# Work to complete
Scan the entries below and extract each line with the word "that" in it.

(Records drawn from a dataset)
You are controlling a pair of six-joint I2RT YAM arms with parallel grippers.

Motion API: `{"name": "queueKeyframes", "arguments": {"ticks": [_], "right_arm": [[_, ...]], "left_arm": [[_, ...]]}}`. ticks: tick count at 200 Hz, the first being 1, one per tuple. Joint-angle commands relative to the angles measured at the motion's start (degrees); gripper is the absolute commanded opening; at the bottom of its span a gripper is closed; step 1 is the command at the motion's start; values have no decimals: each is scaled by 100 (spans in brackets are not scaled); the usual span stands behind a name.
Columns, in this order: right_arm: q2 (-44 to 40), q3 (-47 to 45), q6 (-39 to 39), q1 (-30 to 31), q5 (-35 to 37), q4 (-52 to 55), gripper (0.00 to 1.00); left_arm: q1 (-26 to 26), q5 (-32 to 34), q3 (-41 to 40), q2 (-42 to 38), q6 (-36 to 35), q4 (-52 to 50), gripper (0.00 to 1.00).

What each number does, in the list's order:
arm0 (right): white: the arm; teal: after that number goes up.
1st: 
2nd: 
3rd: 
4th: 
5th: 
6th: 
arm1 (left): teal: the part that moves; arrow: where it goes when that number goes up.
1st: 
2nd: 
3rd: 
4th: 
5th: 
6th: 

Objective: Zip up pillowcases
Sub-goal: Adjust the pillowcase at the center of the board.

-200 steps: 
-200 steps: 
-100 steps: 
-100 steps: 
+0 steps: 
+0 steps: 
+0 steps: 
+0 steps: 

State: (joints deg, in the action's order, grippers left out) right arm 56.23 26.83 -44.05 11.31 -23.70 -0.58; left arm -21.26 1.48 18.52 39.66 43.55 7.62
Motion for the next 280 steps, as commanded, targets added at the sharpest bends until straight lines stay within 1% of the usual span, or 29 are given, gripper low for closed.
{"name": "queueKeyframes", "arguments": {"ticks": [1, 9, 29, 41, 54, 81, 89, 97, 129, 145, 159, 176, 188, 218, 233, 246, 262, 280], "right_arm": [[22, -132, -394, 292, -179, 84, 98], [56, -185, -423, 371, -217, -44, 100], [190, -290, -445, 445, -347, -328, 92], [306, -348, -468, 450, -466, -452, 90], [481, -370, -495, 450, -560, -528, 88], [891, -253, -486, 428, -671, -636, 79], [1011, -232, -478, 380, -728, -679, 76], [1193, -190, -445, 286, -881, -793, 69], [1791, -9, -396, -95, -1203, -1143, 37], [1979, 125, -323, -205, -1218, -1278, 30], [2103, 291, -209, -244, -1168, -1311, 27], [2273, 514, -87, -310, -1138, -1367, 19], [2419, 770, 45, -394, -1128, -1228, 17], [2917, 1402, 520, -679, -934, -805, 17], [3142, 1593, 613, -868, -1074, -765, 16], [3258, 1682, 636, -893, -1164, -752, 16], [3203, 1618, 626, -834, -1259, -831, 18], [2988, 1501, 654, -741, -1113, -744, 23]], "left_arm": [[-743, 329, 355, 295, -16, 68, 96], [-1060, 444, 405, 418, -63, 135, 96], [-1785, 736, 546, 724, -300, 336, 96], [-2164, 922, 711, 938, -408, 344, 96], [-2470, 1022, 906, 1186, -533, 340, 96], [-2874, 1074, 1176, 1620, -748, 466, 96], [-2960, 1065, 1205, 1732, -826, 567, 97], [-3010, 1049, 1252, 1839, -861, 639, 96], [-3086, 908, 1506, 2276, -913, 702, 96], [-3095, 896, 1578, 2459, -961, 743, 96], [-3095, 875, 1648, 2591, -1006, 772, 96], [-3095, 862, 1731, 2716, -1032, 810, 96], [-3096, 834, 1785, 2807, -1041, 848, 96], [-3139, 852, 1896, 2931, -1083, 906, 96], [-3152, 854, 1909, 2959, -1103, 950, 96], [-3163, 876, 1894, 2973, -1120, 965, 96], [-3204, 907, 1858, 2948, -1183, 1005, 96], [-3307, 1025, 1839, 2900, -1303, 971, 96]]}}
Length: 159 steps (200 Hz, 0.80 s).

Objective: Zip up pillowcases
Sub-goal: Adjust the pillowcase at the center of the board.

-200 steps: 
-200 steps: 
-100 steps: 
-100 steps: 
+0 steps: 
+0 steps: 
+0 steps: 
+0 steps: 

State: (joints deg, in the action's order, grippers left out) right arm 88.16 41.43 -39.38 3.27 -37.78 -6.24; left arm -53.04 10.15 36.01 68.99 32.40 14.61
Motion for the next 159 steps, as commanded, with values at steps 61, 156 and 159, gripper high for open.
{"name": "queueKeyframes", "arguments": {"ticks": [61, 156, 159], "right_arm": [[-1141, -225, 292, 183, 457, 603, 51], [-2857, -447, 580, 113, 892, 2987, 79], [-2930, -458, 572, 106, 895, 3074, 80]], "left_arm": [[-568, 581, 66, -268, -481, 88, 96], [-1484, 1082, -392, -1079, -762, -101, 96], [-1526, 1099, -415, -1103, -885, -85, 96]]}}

# Written answer
arm0 (right): white: the arm; teal: after that number goes up.
arm1 (left): teal: the part that moves; arrow: where it goes when that number goes up.

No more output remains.